» **Work instructions**
The word to look for is "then". Report every line of the entries below that has it.

» **Provided material**
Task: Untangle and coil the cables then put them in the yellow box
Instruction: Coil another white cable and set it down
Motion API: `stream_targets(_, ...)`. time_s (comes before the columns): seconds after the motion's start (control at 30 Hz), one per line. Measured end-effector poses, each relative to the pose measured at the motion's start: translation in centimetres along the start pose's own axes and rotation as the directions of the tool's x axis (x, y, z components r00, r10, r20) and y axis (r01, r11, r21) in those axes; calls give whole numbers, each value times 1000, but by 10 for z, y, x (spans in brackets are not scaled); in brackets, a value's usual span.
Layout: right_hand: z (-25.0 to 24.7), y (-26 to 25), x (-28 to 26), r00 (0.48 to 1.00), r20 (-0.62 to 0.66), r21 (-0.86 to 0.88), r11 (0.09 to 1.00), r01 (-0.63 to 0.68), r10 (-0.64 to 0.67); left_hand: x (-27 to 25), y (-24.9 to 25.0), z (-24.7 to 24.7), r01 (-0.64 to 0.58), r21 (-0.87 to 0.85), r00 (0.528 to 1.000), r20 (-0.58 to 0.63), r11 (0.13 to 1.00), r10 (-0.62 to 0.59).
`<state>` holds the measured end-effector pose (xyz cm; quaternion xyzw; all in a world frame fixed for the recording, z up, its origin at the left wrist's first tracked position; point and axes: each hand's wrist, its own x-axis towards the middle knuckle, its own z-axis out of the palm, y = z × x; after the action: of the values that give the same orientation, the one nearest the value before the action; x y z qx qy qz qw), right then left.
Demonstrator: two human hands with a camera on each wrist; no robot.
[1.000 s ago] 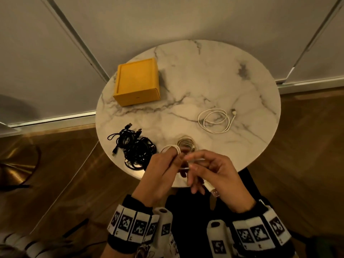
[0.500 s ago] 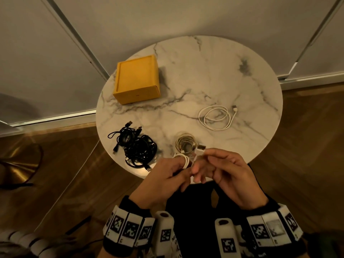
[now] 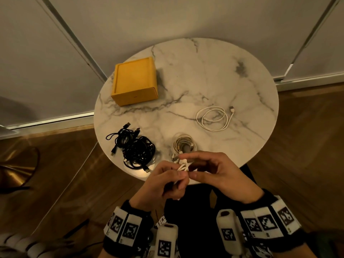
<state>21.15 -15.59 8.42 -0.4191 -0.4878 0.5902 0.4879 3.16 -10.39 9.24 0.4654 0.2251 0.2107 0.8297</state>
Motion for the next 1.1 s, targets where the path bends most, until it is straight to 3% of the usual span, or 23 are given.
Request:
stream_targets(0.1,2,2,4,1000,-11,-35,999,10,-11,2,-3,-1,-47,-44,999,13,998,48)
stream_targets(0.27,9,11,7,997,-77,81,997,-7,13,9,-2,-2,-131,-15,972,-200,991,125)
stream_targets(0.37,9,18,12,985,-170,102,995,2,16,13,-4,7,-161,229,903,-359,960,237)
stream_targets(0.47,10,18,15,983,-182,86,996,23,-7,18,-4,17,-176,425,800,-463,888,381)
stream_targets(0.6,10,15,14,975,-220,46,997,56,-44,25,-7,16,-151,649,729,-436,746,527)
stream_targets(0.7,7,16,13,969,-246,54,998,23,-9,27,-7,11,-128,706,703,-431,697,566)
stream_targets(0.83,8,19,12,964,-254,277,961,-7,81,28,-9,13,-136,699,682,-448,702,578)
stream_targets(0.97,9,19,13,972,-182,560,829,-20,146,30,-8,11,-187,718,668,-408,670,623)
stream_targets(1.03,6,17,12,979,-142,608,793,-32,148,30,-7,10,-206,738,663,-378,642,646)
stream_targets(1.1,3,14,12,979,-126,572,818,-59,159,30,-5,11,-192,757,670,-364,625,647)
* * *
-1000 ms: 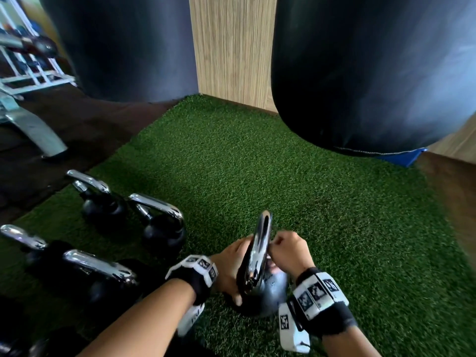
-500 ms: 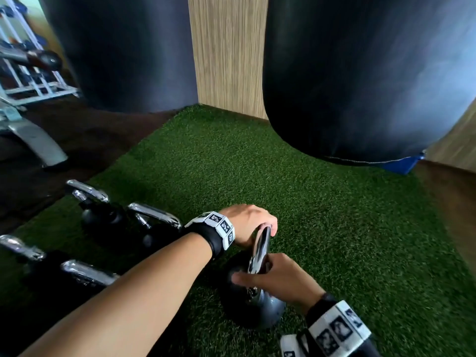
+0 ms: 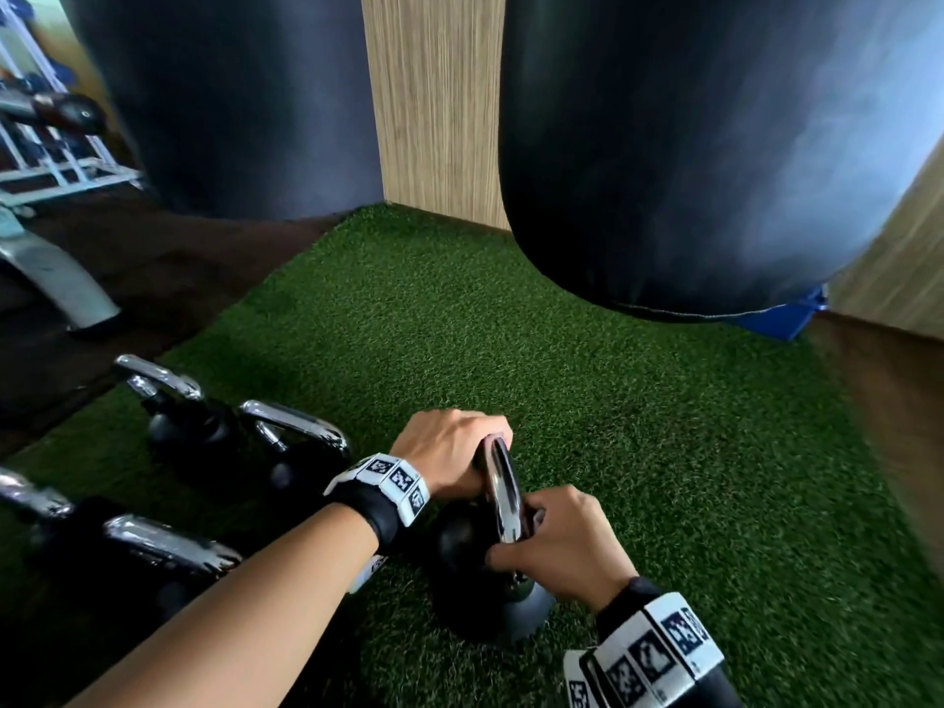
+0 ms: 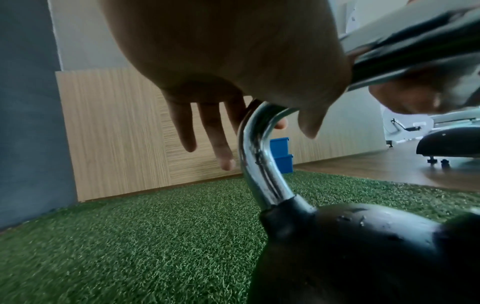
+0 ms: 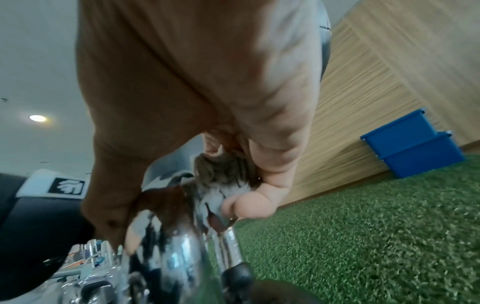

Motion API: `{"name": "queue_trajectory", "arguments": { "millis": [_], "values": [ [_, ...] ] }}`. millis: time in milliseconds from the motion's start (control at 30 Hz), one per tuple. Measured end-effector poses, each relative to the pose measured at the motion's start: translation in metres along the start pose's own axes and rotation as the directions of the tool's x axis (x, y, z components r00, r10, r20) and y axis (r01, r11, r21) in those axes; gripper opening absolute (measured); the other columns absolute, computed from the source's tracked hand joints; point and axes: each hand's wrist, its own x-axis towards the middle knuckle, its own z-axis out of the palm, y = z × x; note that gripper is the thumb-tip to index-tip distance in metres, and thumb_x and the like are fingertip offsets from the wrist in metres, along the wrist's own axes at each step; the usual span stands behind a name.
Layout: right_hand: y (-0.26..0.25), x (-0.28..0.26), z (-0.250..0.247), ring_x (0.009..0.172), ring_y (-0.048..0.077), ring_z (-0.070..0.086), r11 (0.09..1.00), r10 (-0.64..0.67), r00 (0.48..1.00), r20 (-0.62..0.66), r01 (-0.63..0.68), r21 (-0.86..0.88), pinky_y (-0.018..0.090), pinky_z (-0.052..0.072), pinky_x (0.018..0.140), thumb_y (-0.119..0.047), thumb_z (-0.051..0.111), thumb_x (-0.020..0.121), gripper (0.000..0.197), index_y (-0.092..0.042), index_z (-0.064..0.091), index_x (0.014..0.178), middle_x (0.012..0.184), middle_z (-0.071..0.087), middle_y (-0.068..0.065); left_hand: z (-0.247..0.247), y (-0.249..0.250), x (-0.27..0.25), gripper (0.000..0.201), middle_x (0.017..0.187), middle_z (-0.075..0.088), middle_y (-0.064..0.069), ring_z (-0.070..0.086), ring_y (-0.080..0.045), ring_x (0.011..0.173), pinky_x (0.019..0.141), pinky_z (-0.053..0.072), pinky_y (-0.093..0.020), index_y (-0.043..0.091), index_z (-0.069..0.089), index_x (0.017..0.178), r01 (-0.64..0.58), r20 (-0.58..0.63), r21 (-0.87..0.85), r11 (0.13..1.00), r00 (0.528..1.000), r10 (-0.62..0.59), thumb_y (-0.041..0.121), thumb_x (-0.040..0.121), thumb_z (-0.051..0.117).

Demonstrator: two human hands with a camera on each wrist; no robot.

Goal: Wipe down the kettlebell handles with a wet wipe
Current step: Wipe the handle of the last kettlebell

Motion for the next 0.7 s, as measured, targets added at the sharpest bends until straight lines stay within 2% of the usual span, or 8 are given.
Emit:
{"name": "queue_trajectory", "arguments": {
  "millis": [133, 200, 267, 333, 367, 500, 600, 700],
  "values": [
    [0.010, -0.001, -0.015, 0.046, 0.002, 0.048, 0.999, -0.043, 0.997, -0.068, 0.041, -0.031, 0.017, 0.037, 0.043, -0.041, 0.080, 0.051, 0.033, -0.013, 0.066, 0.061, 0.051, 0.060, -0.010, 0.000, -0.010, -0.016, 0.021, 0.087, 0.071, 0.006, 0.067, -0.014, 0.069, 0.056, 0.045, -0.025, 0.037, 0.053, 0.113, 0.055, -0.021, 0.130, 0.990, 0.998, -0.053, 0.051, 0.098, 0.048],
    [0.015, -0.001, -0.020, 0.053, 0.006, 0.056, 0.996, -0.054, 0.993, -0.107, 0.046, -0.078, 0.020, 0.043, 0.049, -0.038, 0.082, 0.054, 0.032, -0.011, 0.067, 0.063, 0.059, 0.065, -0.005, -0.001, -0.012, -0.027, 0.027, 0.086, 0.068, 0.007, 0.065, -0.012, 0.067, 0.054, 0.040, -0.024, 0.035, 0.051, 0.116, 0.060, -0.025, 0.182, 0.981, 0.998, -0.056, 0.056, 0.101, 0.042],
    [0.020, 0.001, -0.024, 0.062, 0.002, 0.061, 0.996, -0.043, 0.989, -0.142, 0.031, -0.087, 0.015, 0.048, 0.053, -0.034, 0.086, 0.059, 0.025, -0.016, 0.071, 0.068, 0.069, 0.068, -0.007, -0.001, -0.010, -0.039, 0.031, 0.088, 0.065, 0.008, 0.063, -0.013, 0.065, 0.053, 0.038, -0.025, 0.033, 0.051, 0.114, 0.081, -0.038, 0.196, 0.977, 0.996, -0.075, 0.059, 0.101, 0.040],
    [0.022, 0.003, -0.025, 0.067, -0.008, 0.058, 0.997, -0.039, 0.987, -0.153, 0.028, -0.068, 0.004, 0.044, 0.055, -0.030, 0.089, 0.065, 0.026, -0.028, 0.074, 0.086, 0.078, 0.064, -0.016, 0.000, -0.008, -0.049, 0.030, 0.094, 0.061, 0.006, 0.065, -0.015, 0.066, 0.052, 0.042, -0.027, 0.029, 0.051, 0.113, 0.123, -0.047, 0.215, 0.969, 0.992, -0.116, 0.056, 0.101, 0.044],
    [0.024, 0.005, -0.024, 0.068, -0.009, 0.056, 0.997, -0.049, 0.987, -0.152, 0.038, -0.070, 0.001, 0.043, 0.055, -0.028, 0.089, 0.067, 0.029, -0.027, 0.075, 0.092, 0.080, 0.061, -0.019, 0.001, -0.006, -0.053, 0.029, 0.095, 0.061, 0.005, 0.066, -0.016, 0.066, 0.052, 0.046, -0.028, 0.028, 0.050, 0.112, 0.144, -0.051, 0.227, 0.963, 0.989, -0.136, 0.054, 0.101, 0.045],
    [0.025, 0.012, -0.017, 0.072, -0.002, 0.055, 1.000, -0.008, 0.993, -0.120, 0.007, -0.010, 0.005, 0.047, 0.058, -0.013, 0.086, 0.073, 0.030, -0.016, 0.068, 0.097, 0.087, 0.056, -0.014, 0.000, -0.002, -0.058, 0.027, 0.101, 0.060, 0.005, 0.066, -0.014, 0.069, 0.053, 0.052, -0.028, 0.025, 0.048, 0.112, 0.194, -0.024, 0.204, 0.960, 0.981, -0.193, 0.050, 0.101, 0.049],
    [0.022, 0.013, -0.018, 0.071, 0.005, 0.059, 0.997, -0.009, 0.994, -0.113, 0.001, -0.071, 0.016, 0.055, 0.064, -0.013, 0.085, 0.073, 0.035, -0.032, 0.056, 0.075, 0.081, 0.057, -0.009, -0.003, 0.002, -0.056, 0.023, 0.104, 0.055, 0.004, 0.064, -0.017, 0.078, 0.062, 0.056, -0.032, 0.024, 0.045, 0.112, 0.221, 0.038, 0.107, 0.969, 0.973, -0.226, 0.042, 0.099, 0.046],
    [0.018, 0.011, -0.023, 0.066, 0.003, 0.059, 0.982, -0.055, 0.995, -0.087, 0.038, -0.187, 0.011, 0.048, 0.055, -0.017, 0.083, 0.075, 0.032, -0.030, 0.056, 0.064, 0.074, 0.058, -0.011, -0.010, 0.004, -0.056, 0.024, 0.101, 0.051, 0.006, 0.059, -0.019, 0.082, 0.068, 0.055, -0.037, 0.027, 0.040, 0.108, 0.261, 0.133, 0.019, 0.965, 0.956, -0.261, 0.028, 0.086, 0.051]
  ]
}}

» **Task answer**
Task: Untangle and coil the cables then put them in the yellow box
`<state>` holds the measured end-effector pose (xyz cm; quaternion xyzw; all in a world frame fixed for the recording, z up, its origin at the left wrist's first tracked position; point and axes: each hand's wrist, its own x-axis towards the middle knuckle, its own z-axis out of the palm, y = z × x; after the action: of the values that give the same orientation, the one nearest the value before the action; x y z qx qy qz qw), right then left.

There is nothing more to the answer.